Prior Geoffrey was holding her hands. “My dear girl, such a blow, such a blow for us all. The loss to you must be incalculable. God’s grace and how I liked the man, ours was a brief acquaintance, yet I perceived the sweetness of soul in Master Simon of Naples and I grieve at his passing.”
“Prior, he must be buried according to Jewish law, which means he has to be buried today.” To keep a corpse above ground any longer than twenty-four hours was to humiliate it.
“Ah, as to that…” Prior Geoffrey was uneasy. He turned to the tax collector, as did the rabbi-this was men’s business. “A situation has arisen, Sir Rowley. Indeed, I am surprised it has not come up before, but it appears-happily, of course-that none of Rabbi Gotsce’s people here in the castle have died during their year of incarceration…”
“It must be the cooking.” It was a deep voice, Rabbi Gotsce’s, and, if he’d made a joke, his face showed no sign of it.

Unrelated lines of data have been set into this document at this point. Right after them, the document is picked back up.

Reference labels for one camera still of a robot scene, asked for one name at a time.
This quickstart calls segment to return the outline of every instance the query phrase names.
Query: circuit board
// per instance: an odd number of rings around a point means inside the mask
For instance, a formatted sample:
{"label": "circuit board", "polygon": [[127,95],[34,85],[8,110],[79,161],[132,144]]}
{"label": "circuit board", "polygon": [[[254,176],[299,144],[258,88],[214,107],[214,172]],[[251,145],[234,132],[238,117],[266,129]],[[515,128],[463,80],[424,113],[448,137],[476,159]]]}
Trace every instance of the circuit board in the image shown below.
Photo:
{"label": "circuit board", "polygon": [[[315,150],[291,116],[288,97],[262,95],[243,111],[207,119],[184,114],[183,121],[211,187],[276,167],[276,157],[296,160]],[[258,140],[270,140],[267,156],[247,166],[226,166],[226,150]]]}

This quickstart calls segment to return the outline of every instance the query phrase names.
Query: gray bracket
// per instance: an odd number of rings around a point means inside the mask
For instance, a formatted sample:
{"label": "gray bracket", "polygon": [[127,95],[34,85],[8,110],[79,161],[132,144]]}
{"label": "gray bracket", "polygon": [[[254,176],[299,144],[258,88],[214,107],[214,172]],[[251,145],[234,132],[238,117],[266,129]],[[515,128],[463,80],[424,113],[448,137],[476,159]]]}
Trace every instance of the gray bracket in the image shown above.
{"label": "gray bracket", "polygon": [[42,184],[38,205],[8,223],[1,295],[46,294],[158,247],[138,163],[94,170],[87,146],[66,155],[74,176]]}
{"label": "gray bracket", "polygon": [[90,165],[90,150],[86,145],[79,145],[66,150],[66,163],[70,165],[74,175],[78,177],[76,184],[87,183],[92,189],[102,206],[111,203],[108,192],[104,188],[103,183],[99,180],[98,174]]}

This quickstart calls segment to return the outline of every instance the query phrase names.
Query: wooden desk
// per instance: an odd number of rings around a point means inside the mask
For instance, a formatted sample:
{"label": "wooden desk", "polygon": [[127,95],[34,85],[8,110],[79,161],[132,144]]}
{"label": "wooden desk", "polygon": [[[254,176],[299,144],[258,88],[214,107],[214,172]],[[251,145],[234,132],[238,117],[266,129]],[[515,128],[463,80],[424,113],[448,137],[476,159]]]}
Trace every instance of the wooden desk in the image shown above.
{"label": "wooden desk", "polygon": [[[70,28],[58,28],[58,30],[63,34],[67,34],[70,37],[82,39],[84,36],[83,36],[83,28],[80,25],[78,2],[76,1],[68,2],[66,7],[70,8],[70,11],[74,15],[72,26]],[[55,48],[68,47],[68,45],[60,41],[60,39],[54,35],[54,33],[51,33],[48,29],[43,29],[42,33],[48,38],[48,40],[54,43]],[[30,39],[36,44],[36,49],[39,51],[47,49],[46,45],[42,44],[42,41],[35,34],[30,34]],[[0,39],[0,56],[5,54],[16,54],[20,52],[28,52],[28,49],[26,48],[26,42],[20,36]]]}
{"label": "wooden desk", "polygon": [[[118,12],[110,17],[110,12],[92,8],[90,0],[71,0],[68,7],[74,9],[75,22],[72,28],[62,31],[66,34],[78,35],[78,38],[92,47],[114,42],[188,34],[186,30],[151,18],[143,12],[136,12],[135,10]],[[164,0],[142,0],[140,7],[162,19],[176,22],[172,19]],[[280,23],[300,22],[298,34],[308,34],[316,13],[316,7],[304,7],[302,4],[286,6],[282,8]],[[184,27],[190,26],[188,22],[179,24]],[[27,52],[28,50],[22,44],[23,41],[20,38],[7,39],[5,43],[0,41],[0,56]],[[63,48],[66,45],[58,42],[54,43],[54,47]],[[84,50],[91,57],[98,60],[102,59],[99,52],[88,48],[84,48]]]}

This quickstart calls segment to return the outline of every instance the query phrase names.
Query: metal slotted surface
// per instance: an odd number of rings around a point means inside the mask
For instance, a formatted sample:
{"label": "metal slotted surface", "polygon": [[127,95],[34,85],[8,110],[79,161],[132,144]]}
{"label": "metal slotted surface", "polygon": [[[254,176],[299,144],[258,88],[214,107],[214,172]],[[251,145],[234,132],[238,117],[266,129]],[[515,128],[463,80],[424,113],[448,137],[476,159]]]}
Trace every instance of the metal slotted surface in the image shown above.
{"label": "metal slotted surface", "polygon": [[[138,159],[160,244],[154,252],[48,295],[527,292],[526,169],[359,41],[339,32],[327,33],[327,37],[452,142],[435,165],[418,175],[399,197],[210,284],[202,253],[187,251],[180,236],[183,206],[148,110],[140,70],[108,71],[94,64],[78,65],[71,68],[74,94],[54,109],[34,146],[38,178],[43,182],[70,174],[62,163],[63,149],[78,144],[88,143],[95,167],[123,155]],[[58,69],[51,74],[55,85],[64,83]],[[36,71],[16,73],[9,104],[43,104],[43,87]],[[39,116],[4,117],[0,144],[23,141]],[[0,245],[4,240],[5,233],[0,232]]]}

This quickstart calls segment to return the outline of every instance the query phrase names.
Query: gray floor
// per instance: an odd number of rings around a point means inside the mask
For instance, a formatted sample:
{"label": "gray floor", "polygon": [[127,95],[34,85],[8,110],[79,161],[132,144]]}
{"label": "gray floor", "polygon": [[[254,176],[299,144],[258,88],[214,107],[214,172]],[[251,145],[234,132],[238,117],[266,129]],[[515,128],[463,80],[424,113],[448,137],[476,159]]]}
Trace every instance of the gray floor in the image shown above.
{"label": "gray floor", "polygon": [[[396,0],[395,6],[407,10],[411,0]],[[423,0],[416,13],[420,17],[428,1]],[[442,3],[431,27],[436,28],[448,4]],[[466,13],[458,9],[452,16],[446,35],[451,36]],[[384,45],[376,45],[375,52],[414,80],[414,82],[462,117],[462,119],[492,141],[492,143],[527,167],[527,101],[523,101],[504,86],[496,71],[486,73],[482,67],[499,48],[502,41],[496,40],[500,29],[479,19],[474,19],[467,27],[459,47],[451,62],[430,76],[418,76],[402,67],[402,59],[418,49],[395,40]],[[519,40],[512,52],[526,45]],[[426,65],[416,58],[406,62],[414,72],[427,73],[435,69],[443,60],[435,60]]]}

“Accordingly,” the prior went on, “and I admit my fault in this, no arrangement has yet been made…”
“There is no burial ground for Jews in the castle,” Rabbi Gotsce said.
Prior Geoffrey nodded. “I fear Father Alcuin is claiming the entire precinct as Christian ground.”
Sir Rowley grimaced. “Perhaps we can smuggle him down to the town tonight.”
“There is no burial ground for Jews in Cambridge,” Rabbi Gotsce said.
They all stared at him, except the prior, who looked ashamed.
“What was done for Chaim and his wife, then?” Rowley asked.
Reluctantly, the prior said, “In unsanctified ground, with the suicides. Anything else would have inflamed another riot.”
The open door of the tower before which they all stood showed a to-do in progress behind it. Women with basins and cloths in their arms were running up and down the circular stair while a group of men stood in the hallway, talking. Adelia saw Yehuda Gabirol in the middle of it, clutching his forehead.
She clutched her own because, on top of everything else, confusing the issue, somebody was in pain. The conversation of prior, rabbi, and tax collector was being interrupted every now and then by a loud and deep sound issuing from one of the tower’s upper windows, something between a groan and the huff of a faulty pair of bellows. The men were ignoring it.
“Who is that?” she asked, but nobody attended to her.
“Where do you usually take your dead, then?” Rowley asked the rabbi.
“To London. The king is good enough to allow us a cemetery near the Jewish quarter in London. It has always been so.”
“It’s the only one?”
“The only one. If we die in York or on the border to Scotland, in Devon or Cornwall, we must take our coffin to London. We have to pay a special toll, of course. And then there’s the hiring of the dogs that bark at us as we pass through the towns.” He smiled without mirth. “It comes expensive.”